¿Por qué nunca nos gustan los finales de las series?

A nadie le gusta que las cosas se acaben, sobre todo si éstas conllevan altas dosis de placer: las vacaciones nudistas en Formentera, el efecto narcótico del alcohol en nuestro torrente sanguíneo transformándose en resaca mortal, ese momento que esperamos durante meses ahora arrinconado, un recuerdo lejano…

Lo que es verdaderamente insoportable es asistir al final de nuestra serie favorita. Y da igual que se trate de Juego de Tronos (2019), Lost (2010), Los Soprano (2007), Expediente X (2002) o Twin Peaks (1991)…, porque en todas esas franjas anuales, con sus coyunturas humanas y sociales, entre la televisión y la fibra óptica, nadie pareció estar contento con el último episodio, con la excepción de aquellos que se negaron a verlo para evitar el mal trago.

En lo relativo al invierno que nunca llega, al tal Jon Snow y sus luchas internas con el enano, la decepción es todavía mayor porque nos pilla en la era de la barra de scroll, herramienta que procura contenidos infinitos con el simple contacto de nuestro dedo sobre la fría pantalla del móvil. Y sobrevuela sobre nuestras cabezas el dragón de la precuela, y la secuela de la secuela, y si no, siempre nos quedará Marvel o Disney, varias alternativas para evitar la versión final y definitiva de esa hora y media semanal de desconexión en el sillón, el metro o la cama, lejos de todo, más cerca de nosotros.

¿No se suponía que los desenlaces, a pesar de llegar siempre en el peor momento, servían para dar sentido a una historia que fue creciendo a medida que nos hacíamos un poco más viejos? Resulta que, en el siglo XXI, los cuentos han dejado de escribirse para apaciguar nuestra confusa cabeza; ahora sirven para informarnos, para advertir sobre ciertas pautas de comportamiento, se han convertido en metadatos que se replican una y otra vez a cualquier hora del día y el espacio.

Así hemos desterrado los finales de nuestras vidas, incluso solicitamos escribirlos nosotros mismos en un intento —un poco absurdo por otra parte— de adaptarlos a nuestra propia conveniencia. El desenlace ya no es conclusión porque no representa más que una nueva oportunidad para seguir hablando de algo que no termina… hasta que encontremos el substituto perfecto, el enésimo fenómeno televisivo en Netflix, HBO o Amazon Prime. Qué pena.

Y si todo principio es inesperado, ¿dónde hay que firmar para que el final también lo sea?

«Juego de Tronos» me parece una mierda

Siempre desconfío de los fenómenos masivos, aquellos que fagocitan el interés de un mundo rodeado por el mar de la mediocridad. Y no es porque la popularidad no me parezca un fenómeno interesante en sí mismo —ahí tenemos a VOX aprovechándose de la ignorancia del populacho—, sino porque todo ese despliegue de mercadotecnia, tíos follando, princesas peroxidadas, dragones y héroes que mueren a las primeras de cambio me produce una sensación parecida a la que tengo cuando escucho hablar al mequetrefe de Pablo Casado.

La comparación con estos partidos políticos no es aleatoria y responde al hecho de que la serie, creada por el barbudo ralo George R.R. Martin, trata de manera diáfana las luchas por el poder, coloca en el centro de la acción a un enano con el que comparto cabeza, tiene lugar en un invierno que amenaza con llegar pero que se pierde por el camino a lo largo de treinta y dos estaciones —sin contar las películas que vendrán después— para terminar pareciéndose a series como Dinastía y Santa Barbara, pero con menos laca y más efectos 3D.

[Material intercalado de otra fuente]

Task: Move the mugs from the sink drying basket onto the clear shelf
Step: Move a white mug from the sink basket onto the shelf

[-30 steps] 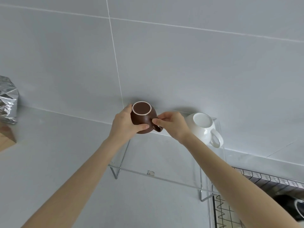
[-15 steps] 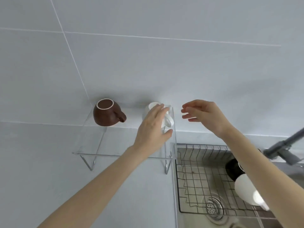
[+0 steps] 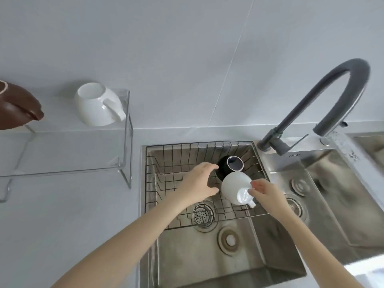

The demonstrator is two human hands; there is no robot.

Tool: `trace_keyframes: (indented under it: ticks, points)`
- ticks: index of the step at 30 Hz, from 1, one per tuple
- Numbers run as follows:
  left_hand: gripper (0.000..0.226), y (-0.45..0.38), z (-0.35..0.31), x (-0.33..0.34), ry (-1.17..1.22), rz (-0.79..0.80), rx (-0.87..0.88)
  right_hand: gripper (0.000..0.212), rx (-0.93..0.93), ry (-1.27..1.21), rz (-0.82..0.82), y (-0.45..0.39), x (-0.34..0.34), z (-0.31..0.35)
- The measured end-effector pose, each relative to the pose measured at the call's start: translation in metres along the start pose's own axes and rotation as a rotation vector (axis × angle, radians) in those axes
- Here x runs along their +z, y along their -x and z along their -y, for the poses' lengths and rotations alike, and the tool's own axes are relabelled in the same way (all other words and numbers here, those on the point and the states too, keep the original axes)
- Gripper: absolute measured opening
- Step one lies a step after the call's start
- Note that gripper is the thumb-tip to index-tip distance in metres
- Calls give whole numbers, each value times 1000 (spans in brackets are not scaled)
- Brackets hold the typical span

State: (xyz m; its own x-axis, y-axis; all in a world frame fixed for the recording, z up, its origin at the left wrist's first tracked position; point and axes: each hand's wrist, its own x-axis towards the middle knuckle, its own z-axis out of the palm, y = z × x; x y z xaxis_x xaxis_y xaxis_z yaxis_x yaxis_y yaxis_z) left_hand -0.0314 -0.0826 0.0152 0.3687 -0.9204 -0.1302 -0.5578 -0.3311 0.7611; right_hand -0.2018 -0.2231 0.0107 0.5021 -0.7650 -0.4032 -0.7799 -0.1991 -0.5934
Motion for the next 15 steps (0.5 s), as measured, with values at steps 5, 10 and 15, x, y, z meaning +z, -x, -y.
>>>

Puedo imaginarme al pobre George desesperado, escribiendo bajo la presión de los ejecutivos de HBO, ávidos por seguir explotando el filón y la paciencia de unos televidentes que ya no saben si John Snow es el amante de Tyrion, si al final resulta que los Lannister no pagan todo lo que deben cuando se van de compras y por qué Khal Drogo, el vigilante de la playa tatuado más cachondo de la historia de la televisión, tuvo que morir tan pronto si con su sola presencia moríamos de tórrido amor.

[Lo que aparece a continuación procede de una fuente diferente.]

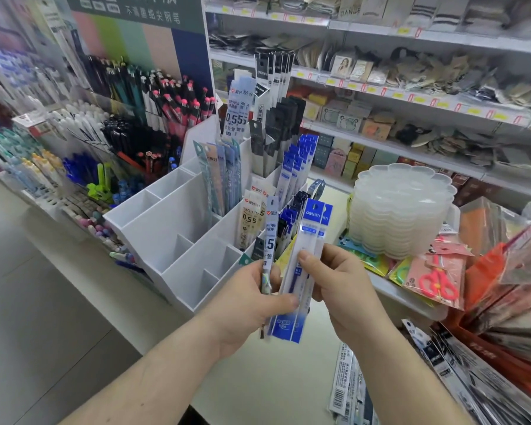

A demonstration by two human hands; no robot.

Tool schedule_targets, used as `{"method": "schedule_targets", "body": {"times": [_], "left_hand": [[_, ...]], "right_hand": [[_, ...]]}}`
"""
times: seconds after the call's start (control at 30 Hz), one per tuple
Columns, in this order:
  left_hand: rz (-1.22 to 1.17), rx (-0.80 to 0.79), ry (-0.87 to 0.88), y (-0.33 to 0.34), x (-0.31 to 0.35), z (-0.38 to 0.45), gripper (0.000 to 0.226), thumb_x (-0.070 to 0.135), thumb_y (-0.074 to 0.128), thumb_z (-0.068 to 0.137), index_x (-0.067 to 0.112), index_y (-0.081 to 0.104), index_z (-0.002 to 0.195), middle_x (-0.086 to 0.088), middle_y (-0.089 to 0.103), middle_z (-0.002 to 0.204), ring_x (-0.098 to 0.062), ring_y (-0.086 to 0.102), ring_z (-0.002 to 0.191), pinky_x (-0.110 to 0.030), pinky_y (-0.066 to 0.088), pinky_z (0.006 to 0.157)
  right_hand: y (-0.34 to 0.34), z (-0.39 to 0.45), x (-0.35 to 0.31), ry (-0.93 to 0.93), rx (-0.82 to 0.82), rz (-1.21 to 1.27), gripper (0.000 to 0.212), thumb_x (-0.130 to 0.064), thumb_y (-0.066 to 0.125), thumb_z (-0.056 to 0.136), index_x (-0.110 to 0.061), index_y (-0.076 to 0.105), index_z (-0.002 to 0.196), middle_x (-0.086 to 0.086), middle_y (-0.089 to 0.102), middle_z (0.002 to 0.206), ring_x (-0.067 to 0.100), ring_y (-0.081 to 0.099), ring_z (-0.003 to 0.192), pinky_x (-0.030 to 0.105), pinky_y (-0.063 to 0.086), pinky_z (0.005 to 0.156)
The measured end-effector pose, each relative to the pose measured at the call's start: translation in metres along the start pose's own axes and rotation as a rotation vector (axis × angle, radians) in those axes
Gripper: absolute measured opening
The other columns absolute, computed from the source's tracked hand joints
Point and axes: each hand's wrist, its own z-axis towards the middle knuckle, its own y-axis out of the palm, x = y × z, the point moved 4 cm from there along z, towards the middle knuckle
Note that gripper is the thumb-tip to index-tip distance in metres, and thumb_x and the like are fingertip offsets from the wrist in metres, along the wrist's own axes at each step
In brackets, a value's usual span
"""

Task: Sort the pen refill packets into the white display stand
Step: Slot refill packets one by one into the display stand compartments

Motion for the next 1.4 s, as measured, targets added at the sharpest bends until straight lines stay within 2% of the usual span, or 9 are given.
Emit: {"method": "schedule_targets", "body": {"times": [0.07, 0.2, 0.3, 0.4, 0.67, 0.8, 1.03, 1.23, 1.4], "left_hand": [[0.095, 0.044, 0.031, -0.005, 0.001, 0.0, 0.037, -0.005, 0.072, 0.083, 0.03, 0.069, 0.071, -0.008, 0.073, 0.084, -0.026, 0.074, 0.091, -0.037, 0.058, 0.079], [0.141, 0.126, 0.068, -0.009, 0.004, 0.001, 0.033, -0.005, 0.076, 0.079, -0.011, 0.053, 0.101, -0.023, 0.071, 0.093, -0.034, 0.073, 0.09, -0.038, 0.061, 0.078], [0.092, 0.146, 0.06, -0.012, 0.003, 0.002, 0.033, -0.001, 0.072, 0.085, 0.015, 0.05, 0.066, -0.009, 0.062, 0.068, -0.021, 0.07, 0.073, -0.025, 0.054, 0.059], [0.013, 0.154, 0.037, -0.014, 0.0, 0.004, 0.045, 0.001, 0.068, 0.089, 0.023, 0.043, 0.059, -0.02, 0.058, 0.077, -0.03, 0.07, 0.083, -0.029, 0.053, 0.058], [-0.059, 0.216, -0.019, -0.019, -0.001, 0.005, 0.022, 0.015, 0.07, 0.087, 0.011, 0.049, 0.087, -0.013, 0.074, 0.095, -0.027, 0.075, 0.091, -0.034, 0.055, 0.063], [-0.066, 0.238, 0.0, -0.015, 0.001, 0.002, 0.013, 0.013, 0.066, 0.091, 0.012, 0.053, 0.088, -0.02, 0.071, 0.097, -0.028, 0.074, 0.092, -0.034, 0.056, 0.066], [0.007, 0.151, 0.03, -0.009, -0.001, -0.007, 0.039, 0.007, 0.075, 0.084, 0.013, 0.038, 0.075, -0.02, 0.069, 0.09, -0.028, 0.075, 0.09, -0.045, 0.058, 0.081], [-0.054, 0.246, 0.048, -0.011, 0.0, -0.01, 0.039, -0.001, 0.07, 0.086, 0.013, 0.036, 0.073, -0.014, 0.075, 0.097, -0.027, 0.076, 0.087, -0.033, 0.058, 0.064], [-0.068, 0.242, 0.052, -0.01, -0.006, -0.007, 0.046, -0.005, 0.071, 0.084, 0.012, 0.03, 0.073, -0.024, 0.072, 0.1, -0.028, 0.075, 0.09, -0.04, 0.06, 0.072]], "right_hand": [[0.003, 0.001, -0.001, -0.029, 0.008, -0.038, 0.008, -0.009, 0.064, 0.093, -0.013, 0.07, 0.096, -0.007, 0.074, 0.073, 0.002, 0.067, 0.061, 0.015, 0.049, 0.053], [0.004, 0.003, -0.002, -0.112, 0.071, -0.132, 0.02, -0.006, 0.077, 0.082, -0.023, 0.071, 0.091, -0.008, 0.077, 0.082, 0.008, 0.074, 0.079, 0.022, 0.058, 0.064], [-0.001, 0.004, -0.002, -0.11, 0.089, -0.134, 0.019, -0.007, 0.078, 0.081, -0.02, 0.072, 0.094, -0.006, 0.077, 0.087, 0.011, 0.074, 0.082, 0.025, 0.059, 0.067], [-0.004, 0.006, 0.002, -0.072, 0.063, -0.107, 0.012, -0.008, 0.074, 0.086, -0.016, 0.074, 0.095, -0.001, 0.078, 0.088, 0.015, 0.073, 0.08, 0.029, 0.057, 0.066], [-0.006, 0.003, 0.004, 0.01, 0.02, -0.006, 0.009, -0.013, 0.062, 0.094, -0.017, 0.07, 0.095, 0.0, 0.078, 0.092, 0.021, 0.073, 0.089, 0.044, 0.054, 0.084], [-0.005, 0.002, 0.004, -0.034, 0.013, -0.047, 0.01, -0.01, 0.064, 0.092, -0.014, 0.071, 0.098, -0.001, 0.078, 0.091, 0.013, 0.073, 0.081, 0.025, 0.055, 0.063], [-0.003, -0.001, 0.01, -0.064, 0.067, -0.111, 0.009, -0.008, 0.07, 0.089, -0.012, 0.073, 0.096, 0.003, 0.078, 0.089, 0.018, 0.073, 0.079, 0.028, 0.054, 0.064], [-0.015, -0.01, 0.004, -0.108, 0.169, 0.031, 0.013, -0.012, 0.073, 0.081, -0.012, 0.071, 0.094, 0.003, 0.077, 0.085, 0.02, 0.069, 0.074, 0.034, 0.053, 0.065], [-0.013, -0.014, 0.01, -0.064, 0.174, 0.109, 0.027, -0.025, 0.071, 0.07, -0.005, 0.062, 0.085, 0.009, 0.064, 0.066, 0.022, 0.056, 0.06, 0.034, 0.044, 0.06]]}}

Lo dicho; Juego de tronos me parece una mierda y no sólo eso. Por culpa del fenómeno tronista, Croacia se ha convertido en lugar de peregrinación de garrulos como Abascal y Ortega Smith que ahora se dedican a recorrerla a caballo para reconquistar los Siete Reinos. Como decía Tywin Lannister: «Cualquier hombre que tenga que decir ‘yo soy el rey’ no es un rey de verdad»… y tampoco una serie o un partido político.